Post-Assessment Activities
Post-assessment activities deal with reviewing the project's summary of findings, assessments, and recommendations that are crafted from the IT infrastructure's risk and vulnerability project final report. Typically, the risk and vulnerability assessment uncovers a multitude of issues, concerns, and security voids inherent in the organization's IT infrastructure and assets. These issues, concerns, and security voids are then assessed based on the organization's defined business drivers, goals, and objectives in parallel with the prioritization or importance of the identified IT systems, applications, and resources that support the organization's business processes and functions.
In many cases, organizations are subject to industry compliancy laws as described in Chapter 3, "Why Risk Assessment." These new compliancy laws define the framework for how organizations are to conduct risk and vulnerability assessments and how an organization must have properly defined security controls, processes, and procedures. As described in Chapter 4, "Risk Assessment Methodologies," conducting a top-down approach for risk and vulnerability assessments requires an existing IT security architecture and framework to be in place. This architecture and framework acts as the yardstick of measurement for how the assessor is to conduct a risk and vulnerability assessment based on a defined set of security controls, processes, and procedures. Many organizations quite simply lack adequate IT security architectures and frameworks that are needed to manage IT infrastructures and IT assets and maintain appropriate levels of confidentiality, integrity, and availability.

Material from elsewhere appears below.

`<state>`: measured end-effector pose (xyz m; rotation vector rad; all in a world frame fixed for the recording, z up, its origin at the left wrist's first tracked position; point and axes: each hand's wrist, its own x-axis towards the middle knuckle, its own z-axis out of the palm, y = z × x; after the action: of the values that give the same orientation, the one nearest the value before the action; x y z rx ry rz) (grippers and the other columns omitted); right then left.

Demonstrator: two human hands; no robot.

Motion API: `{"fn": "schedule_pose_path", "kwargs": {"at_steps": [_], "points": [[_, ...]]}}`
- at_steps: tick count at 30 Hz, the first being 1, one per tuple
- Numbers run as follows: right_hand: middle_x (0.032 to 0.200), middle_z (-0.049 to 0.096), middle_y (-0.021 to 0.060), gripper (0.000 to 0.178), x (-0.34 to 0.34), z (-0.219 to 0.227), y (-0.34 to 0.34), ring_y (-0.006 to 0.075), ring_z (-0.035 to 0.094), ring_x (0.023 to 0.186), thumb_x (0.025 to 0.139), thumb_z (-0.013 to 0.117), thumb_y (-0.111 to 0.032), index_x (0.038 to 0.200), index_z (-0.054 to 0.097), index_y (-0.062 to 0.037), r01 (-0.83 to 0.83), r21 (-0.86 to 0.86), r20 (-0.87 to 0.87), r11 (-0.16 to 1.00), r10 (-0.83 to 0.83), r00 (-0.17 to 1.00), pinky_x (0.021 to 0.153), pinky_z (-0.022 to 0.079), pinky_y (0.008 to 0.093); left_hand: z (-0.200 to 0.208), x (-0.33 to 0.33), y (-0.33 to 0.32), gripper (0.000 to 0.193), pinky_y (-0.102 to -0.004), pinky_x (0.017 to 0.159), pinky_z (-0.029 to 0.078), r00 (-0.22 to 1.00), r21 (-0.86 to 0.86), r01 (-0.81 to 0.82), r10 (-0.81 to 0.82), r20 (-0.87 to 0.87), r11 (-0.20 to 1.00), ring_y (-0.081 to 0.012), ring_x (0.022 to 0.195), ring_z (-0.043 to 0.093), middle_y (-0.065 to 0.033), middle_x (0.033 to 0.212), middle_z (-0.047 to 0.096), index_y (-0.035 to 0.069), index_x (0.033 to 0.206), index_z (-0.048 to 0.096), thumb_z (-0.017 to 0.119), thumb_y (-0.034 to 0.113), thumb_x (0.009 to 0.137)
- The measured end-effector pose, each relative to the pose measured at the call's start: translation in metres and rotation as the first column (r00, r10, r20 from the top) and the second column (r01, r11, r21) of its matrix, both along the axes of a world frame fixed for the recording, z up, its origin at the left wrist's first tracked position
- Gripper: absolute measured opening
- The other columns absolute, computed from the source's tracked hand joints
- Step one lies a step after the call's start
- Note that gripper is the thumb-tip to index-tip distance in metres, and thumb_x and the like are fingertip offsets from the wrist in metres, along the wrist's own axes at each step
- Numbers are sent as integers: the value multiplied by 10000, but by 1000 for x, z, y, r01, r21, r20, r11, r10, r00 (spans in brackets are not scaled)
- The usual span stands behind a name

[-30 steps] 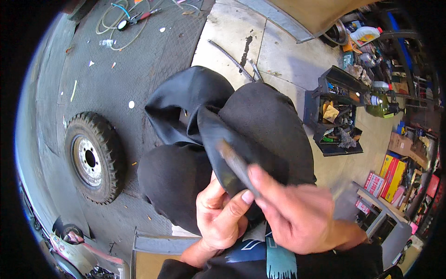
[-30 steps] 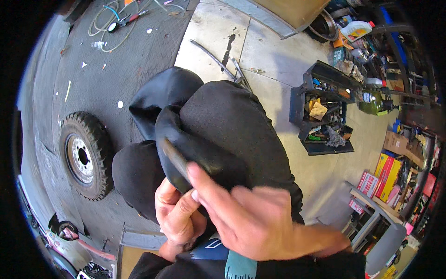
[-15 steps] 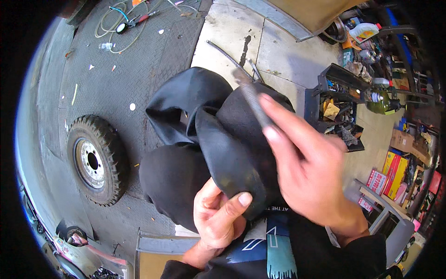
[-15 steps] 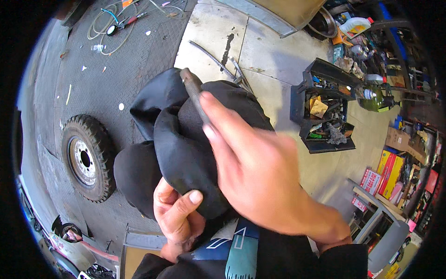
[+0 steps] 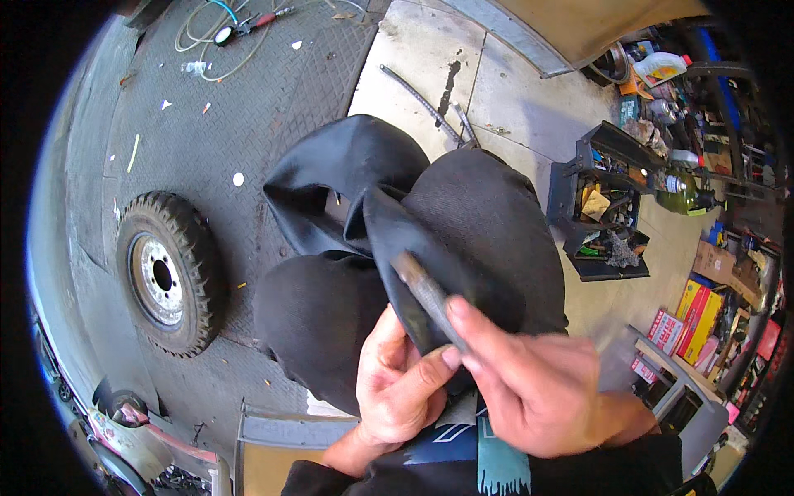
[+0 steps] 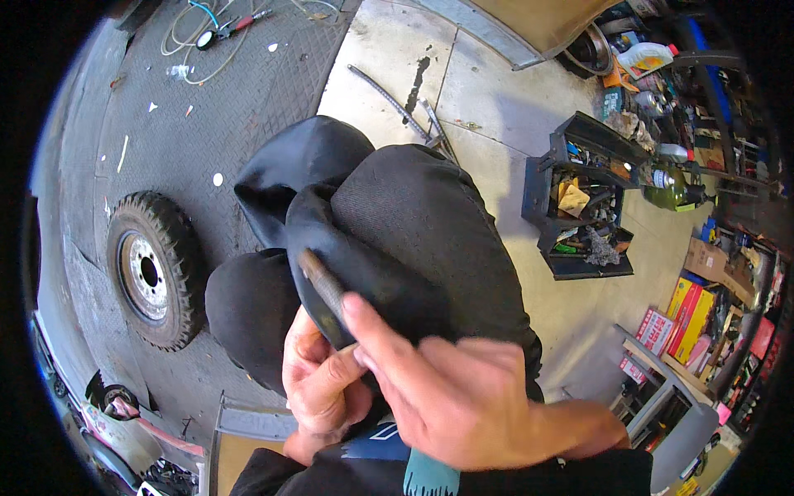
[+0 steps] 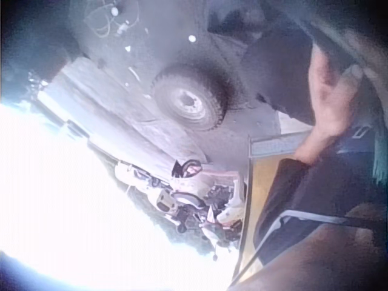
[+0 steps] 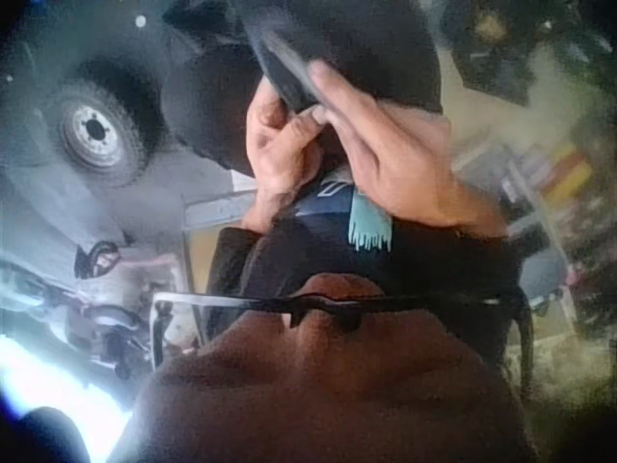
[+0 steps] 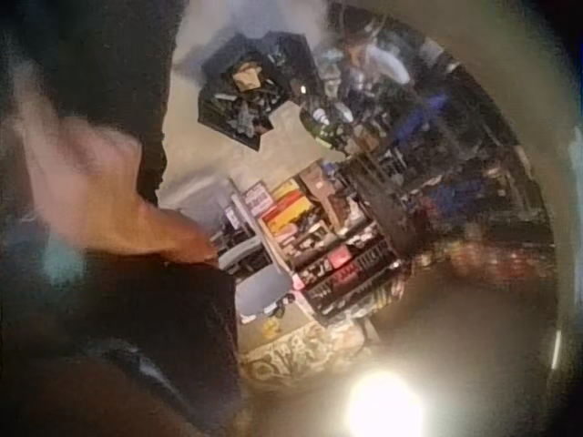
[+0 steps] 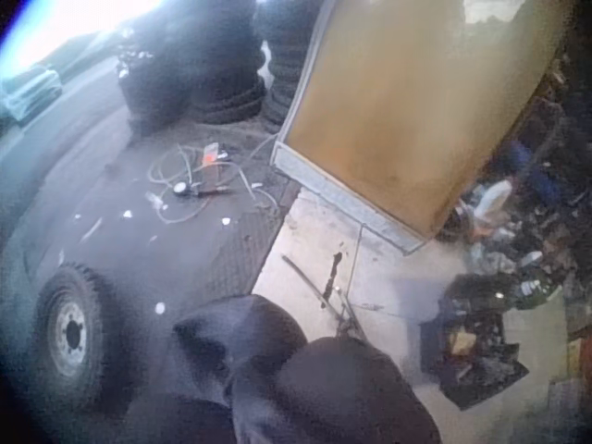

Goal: The person prepares a punctured inner tube by abrading the area around the hole with a rasp, applies vulcanizing glue, and presses a self-adhesive patch over the hole. The person then inflates the tube with an air hose to test the repair.

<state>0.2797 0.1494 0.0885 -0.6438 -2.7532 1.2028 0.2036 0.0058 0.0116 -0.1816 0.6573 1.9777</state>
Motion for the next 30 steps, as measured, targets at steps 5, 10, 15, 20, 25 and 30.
{"fn": "schedule_pose_path", "kwargs": {"at_steps": [5, 10, 15, 20, 25, 30], "points": [[989, 788, 159, 361, -27, -23, 23, 189, 718, 682, 1012, 696, -15, 1373, 716, -13, 304, 45, -21, 952, -303, 953, 641, 550, 296, -2, 0, 3, 566, -378, 1191, 440, 997, 40, -5, 8, -71, 999, -244, 1342, 621, -154, 1408, 675, -58, 1494, 533, 623, -173, 946], [987, 791, 170, 424, -6, -3, 15, 212, 707, 616, 988, 704, -5, 1411, 690, 4, 83, 5, -100, 997, -82, 992, 584, 547, 328, -1, 0, 1, 615, -365, 1179, 448, 998, -40, 7, -9, -61, 999, -233, 1366, 603, -137, 1439, 647, -49, 1537, 503, 630, -178, 949], [1020, 749, 252, 404, -35, -15, 23, 203, 741, 642, 995, 708, 0, 1397, 703, -29, 159, 78, 35, 984, -162, 986, 577, 538, 343, -5, -2, 3, 594, -376, 1229, 365, 973, -124, 48, -75, -220, 991, -254, 1480, 480, -110, 1592, 452, -79, 1509, 540, 636, -165, 930], [1067, 809, 215, 388, -21, 9, 9, 272, 823, 799, 987, 682, 35, 1374, 704, 21, 55, -62, -41, 997, -57, 998, 710, 620, 341, -5, -2, -1, 581, -350, 1238, 331, 984, -149, 44, -69, -162, 988, -244, 1513, 431, -123, 1629, 397, -92, 1512, 529, 631, -150, 943], [1034, 776, 235, 391, -37, -9, 18, 256, 797, 751, 986, 695, 22, 1375, 710, -5, 154, 51, 99, 987, -159, 982, 664, 593, 346, -7, -6, 4, 575, -343, 1205, 376, 963, -178, 77, -120, -243, 981, -238, 1496, 443, -114, 1608, 403, -91, 1509, 540, 606, -150, 941], [1079, 796, 226, 426, -19, 13, 10, 271, 808, 778, 961, 704, 52, 1385, 696, 25, 57, -64, 9, 996, -56, 998, 707, 609, 324, -4, -6, 2, 551, -336, 1213, 350, 979, -135, 49, -75, -188, 990, -235, 1471, 459, -111, 1571, 421, -95, 1488, 549, 606, -146, 943]]}}
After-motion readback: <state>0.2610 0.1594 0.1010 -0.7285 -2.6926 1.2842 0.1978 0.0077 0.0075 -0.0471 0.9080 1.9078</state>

This common void is typically the most important post-assessment activity, to create, define, document, and communicate an organization's IT security architecture and framework that may be missing or that has gaps, thus exposing the IT infrastructure and its assets to risk caused by threats and vulnerabilities that are not being addressed by the organization at a policy level. This chapter will define what an IT security architecture and framework is and how it acts as the road map for an organization's overall information security strategies for risk mitigation. Finally, this chapter will discuss how to deal with security breaches and incidents and how to distribute the overall information security roles, responsibilities, and accountabilities throughout the IT infrastructure and the IT professionals who must now incorporate proper security controls and practices as part of the organization's overall strategy for security of the IT infrastructure and its assets.